What are you most passionate about in your work/education?
The discoveries in the fields of genetics and genomics have exploded over the last few decades, and I think it’s a really exciting time to be a part of it. On one hand, there has been a lot of research on close-up perspectives of DNA and RNA in genetics, but studying genomes comprehensively through sequencing and computational methods is still emerging. Being in the middle of that and having the chance to affect the future healthcare for genetic diseases is what I’m really passionate about.
What was the most important thing you learned during EQUIP?
The most important thing I learned during EQUIP is how innovation can stem from everyday parts of your life. Ideas don’t necessarily have to be born from scheduled meetings and networking workshops with other professionals, although they are a great place to get into that mindset. I learned that innovation can stem from the motivation to fix a problem that no one else has thought to fix yet, even if it starts on a really small scale.
What is the most unexpected advice you received during the program?
I was pleasantly surprised to hear about the importance of thank you cards. In a world of emails and phone calls, learning how someone can stand out by sending a handwritten thank you note was unexpected but incredibly useful.
What is the most important thing you discovered in EQUIP?
I discovered a wonderfully diverse community of people with similar goals: to learn about entrepreneurship and how we can apply innovation to improve the world. I had the chance to meet peers and make friends from a huge variety of backgrounds.
I learned that innovation can stem from the motivation to fix a problem that no one else has thought to fix yet, even if it starts on a really small scale.
How will your experiences help you to change the world?
After EQUIP, entrepreneurship is no longer an out-of-reach venture.

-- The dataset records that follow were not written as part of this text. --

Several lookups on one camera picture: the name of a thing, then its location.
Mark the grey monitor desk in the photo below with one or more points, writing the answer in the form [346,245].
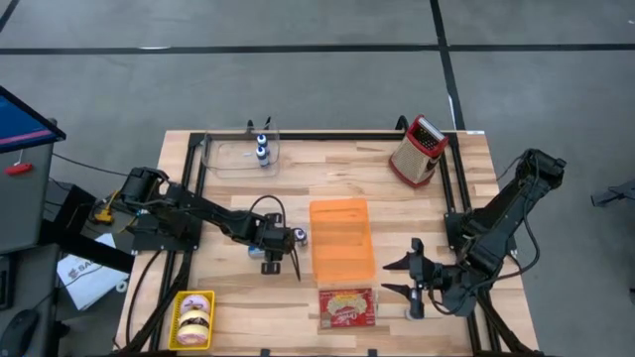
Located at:
[25,208]

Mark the white paper bag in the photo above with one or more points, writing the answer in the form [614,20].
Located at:
[84,277]

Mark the purple food colouring bottle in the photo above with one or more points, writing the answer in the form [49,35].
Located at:
[408,314]

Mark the red metal box grater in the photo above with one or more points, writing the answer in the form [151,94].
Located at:
[414,161]

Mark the clear plastic container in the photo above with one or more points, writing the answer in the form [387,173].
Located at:
[233,166]

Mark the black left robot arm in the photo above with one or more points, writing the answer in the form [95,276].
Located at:
[208,213]

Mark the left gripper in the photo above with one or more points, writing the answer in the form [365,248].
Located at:
[275,243]

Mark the large computer monitor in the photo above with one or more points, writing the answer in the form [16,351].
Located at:
[20,124]

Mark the grey keyboard desk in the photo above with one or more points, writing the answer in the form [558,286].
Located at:
[30,287]

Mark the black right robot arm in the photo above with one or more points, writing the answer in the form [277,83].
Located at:
[496,233]

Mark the black computer mouse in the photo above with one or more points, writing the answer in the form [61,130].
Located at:
[20,332]

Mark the black keyboard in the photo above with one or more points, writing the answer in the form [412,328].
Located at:
[5,282]

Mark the orange translucent plastic bin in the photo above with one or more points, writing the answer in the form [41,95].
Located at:
[342,243]

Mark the blue-capped bottle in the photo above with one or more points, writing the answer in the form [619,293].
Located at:
[262,157]

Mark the yellow plastic basket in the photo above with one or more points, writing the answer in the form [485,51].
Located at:
[173,342]

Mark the red snack packet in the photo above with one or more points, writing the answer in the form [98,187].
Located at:
[347,307]

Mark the white sprinkled donut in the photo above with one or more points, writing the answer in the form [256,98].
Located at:
[195,301]

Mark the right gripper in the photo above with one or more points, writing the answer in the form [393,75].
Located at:
[434,282]

I’ve learned that if I’m armed with ideas, resilience and a work ethic, becoming an entrepreneur to change the world is more than possible.
How will your experiences as an EQUIP Fellow shape your professional future?
Learning how to apply innovation in my own life will definitely shape my professional future. By using innovative approaches that can be used to develop a product and applying that to my own dynamic career, I will continue to learn how to adapt my future to my interests and passions.